O Centro Nacional em Tecnologia Electrónica Avançada (Ceitec), organização estatal sem fins lucrativos, abriu a sua primeira fábrica de semicondutores em Fevereiro e planeia ampliar o fabrico destes produtos no país até ao final do ano.”A crise veio ajudar um pouco”, afirmou Eduard Weichselbaumer, CEO do Ceitec, segundo o qual “construir uma fábrica durante uma recessão é precisamente o que devemos fazer, bem como contratar o maior número possível de pessoas”.
Para Weichselbaumer, a crise económica mundial contribuiu para o sucesso da sua organização, principalmente para que o Ceitec conseguisse agilizar a produção de chips, e atrair experientes engenheiros para o Brasil, tanto estrangeiros, como também brasileiros que trabalhavam foram do país.
Encontrar oportunidades em plena recessão estimula os esforços do Brasil para construir uma indústria de chips, mas existe também um aumento da concorrência mundial na produção.

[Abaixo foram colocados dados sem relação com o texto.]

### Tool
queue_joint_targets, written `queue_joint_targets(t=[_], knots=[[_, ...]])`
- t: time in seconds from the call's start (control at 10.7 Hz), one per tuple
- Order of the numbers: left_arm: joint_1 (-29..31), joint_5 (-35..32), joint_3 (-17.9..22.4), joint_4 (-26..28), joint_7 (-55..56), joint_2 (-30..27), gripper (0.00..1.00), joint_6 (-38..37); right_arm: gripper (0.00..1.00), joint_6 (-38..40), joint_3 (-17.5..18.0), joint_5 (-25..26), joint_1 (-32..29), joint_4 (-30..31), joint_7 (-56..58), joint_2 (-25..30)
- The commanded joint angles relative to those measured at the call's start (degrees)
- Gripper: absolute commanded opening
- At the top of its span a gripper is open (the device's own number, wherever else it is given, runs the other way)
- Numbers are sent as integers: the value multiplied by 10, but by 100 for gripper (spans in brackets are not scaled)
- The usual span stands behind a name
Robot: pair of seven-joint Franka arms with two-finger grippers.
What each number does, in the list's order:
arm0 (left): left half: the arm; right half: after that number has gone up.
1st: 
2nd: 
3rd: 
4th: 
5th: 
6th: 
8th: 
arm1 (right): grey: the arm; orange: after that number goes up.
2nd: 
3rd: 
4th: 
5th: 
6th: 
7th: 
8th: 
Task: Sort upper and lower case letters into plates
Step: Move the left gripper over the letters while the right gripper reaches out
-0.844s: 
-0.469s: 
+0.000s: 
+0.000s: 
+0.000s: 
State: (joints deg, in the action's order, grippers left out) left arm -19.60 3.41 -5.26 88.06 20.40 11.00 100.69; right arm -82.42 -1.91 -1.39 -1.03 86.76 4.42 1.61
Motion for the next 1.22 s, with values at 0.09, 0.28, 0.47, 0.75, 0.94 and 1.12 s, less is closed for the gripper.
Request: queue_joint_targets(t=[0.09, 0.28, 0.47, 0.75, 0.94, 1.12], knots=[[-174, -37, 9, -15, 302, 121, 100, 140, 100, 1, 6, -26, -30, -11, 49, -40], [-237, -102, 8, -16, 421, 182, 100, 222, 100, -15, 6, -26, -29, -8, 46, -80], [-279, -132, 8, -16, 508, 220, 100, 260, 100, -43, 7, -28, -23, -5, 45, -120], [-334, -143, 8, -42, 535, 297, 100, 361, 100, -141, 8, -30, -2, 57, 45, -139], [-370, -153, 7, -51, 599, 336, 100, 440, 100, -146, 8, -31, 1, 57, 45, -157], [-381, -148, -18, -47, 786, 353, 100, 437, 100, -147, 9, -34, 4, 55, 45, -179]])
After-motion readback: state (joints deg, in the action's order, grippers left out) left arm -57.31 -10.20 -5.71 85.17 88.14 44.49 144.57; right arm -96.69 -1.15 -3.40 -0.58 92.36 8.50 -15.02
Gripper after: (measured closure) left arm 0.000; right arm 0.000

Entre as nações em desenvolvimento, que trabalham para construir a sua própria tecnologia, estão, por exemplo, a China que também deseja iniciar uma dinastia de chips; a Índia que pretende repetir nesta indústria o mesmo sucesso obtido na indústria do software e também os Emirados Árabes Unidos querem entrar no jogo.
A razão pela qual as nações querem construir as suas próprias indústrias de semicondutores é simples: os chips electrónicos são, na opinião de todos, o futuro. Os semicondutores são o cerne de todos os dispositivos electrónicos, como computadores, TVs digitais, carros híbridos e muitos outros. E todos os dias são encontrados novos usos para estes dispositivos.

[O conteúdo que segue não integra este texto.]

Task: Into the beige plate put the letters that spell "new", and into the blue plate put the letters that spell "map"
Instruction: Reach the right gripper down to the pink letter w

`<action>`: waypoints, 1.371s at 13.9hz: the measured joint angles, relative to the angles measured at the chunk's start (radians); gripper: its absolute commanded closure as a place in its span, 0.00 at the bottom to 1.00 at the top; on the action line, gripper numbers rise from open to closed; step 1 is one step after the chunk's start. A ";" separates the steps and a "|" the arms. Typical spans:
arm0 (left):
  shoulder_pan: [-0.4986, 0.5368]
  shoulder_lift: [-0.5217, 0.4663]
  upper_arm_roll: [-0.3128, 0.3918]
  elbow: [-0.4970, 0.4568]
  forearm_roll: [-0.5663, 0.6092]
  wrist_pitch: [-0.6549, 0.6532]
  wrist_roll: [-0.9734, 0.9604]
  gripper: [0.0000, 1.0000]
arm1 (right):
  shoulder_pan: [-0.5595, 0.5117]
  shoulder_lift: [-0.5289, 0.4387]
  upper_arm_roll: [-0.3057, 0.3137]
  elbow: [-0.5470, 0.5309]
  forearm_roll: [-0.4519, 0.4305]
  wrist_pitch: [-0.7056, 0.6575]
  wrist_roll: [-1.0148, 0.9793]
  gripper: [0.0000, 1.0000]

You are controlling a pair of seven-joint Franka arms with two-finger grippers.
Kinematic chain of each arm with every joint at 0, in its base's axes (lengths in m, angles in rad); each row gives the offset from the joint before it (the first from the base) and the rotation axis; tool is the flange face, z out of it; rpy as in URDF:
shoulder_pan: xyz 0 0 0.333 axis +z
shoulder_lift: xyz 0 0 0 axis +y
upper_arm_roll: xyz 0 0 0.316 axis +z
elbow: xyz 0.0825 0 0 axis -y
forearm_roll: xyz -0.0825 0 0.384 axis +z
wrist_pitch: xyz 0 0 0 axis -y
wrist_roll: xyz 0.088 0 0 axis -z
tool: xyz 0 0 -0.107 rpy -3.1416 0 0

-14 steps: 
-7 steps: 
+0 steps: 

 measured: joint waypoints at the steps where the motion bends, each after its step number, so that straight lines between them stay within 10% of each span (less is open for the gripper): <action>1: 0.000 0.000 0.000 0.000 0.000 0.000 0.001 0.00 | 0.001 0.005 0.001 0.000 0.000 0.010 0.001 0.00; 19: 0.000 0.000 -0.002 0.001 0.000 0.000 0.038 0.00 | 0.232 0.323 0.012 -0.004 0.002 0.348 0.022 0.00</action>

Mas a construção de uma indústria de chips não é uma tarefa fácil. Com efeito, Weichselbaumer lidera a terceira tentativa brasileira de entrar na indústria, enquanto outros países, como a China, já fracassaram no passado. O principal obstáculo é o custo. É necessário investir biliões de dólares e são precisas redes eléctricas estáveis, além de empresas para fornecer matérias-primas, incluindo placas de silício e gases usados no fabrico dos produtos.